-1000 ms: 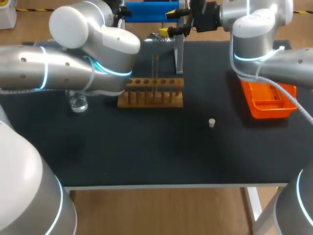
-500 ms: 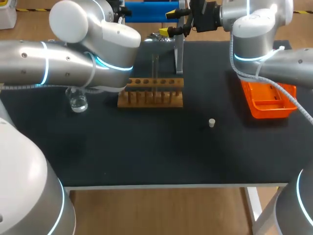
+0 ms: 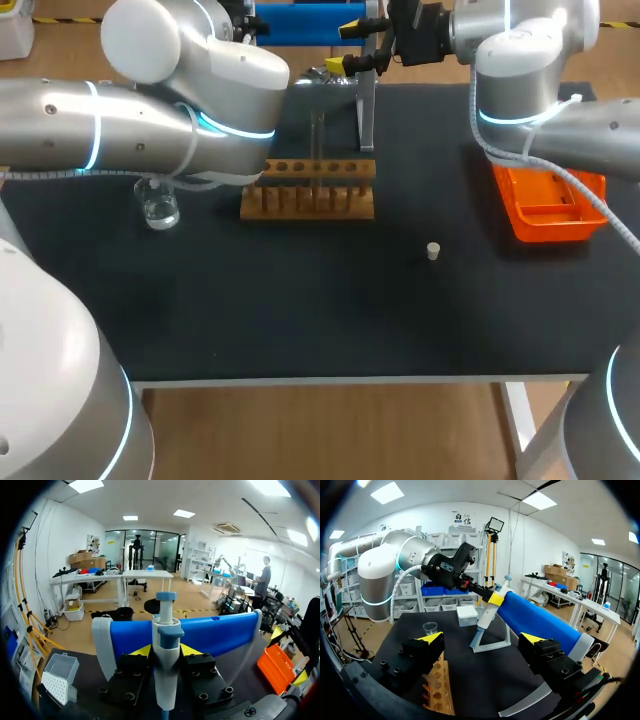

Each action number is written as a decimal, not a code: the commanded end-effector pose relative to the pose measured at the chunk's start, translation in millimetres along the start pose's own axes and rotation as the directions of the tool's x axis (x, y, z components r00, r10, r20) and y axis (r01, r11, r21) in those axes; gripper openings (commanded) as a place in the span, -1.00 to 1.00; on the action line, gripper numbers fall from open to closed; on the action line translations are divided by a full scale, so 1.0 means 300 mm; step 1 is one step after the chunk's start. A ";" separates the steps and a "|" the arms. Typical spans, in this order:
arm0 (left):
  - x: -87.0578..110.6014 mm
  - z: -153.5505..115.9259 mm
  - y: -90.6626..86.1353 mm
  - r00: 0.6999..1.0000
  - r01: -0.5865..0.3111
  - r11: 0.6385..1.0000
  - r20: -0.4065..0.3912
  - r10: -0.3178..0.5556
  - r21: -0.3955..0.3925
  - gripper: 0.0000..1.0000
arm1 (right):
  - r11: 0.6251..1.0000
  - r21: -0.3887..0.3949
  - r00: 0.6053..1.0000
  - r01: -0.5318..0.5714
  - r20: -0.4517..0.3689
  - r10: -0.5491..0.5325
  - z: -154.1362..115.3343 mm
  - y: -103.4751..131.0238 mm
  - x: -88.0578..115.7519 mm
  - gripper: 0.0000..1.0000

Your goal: Invert the test tube, pick up the pipette, mount the tip to pipette, aspirate from beaker and dispense into the tube, eject the tip, return the pipette, and cap with the stopper.

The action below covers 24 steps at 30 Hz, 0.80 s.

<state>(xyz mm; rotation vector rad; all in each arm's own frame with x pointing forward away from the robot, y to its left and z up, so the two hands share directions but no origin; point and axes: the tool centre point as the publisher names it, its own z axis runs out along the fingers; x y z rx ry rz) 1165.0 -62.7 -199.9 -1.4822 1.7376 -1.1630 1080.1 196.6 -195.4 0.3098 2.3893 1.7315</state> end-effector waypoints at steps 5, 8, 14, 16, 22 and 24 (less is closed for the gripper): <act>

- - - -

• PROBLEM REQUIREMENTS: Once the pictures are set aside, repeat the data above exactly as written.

• WORKED SOLUTION:
-1000 ms: 
-500 ms: 
+0 ms: 

Each action number is written as a decimal, not a code: the commanded end-effector pose relative to the pose measured at the chunk's start, translation in millimetres along the start pose's own axes and rotation as the directions of the tool's x axis (x, y, z components r00, r10, r20) and y axis (r01, r11, r21) in those axes; gripper openings (commanded) as a place in the span, -1.00 to 1.00; on the action line, gripper numbers fall from open to closed; on the action line translations are divided by a full scale, so 1.0 means 300 mm; step 1 is one step after the chunk's start. A ";" separates the steps and a "|" the arms. Typical spans, in this order:
arm0 (left):
  - x: -87.0578..110.6014 mm
  - z: -153.5505..115.9259 mm
  - y: -90.6626..86.1353 mm
  - r00: 0.6999..1.0000
  - r01: -0.5865..0.3111
  - r11: 0.6385..1.0000
  - r20: -0.4065..0.3912
  - r10: -0.3178..0.5556
  - r21: -0.3955..0.3925
  - gripper: 0.0000..1.0000
arm1 (right):
  - r11: 0.6251..1.0000
  - r21: -0.3887..0.3949
  - r00: 0.6053..1.0000
  - r01: -0.5318..0.5714
  - r20: -0.4517..0.3689
  - r10: -0.5491..0.5325
  - z: -154.1362..115.3343 mm
  - y: -103.4751..131.0238 mm
  - x: -88.0578..115.7519 mm
  - gripper: 0.0000..1.0000

Your goal: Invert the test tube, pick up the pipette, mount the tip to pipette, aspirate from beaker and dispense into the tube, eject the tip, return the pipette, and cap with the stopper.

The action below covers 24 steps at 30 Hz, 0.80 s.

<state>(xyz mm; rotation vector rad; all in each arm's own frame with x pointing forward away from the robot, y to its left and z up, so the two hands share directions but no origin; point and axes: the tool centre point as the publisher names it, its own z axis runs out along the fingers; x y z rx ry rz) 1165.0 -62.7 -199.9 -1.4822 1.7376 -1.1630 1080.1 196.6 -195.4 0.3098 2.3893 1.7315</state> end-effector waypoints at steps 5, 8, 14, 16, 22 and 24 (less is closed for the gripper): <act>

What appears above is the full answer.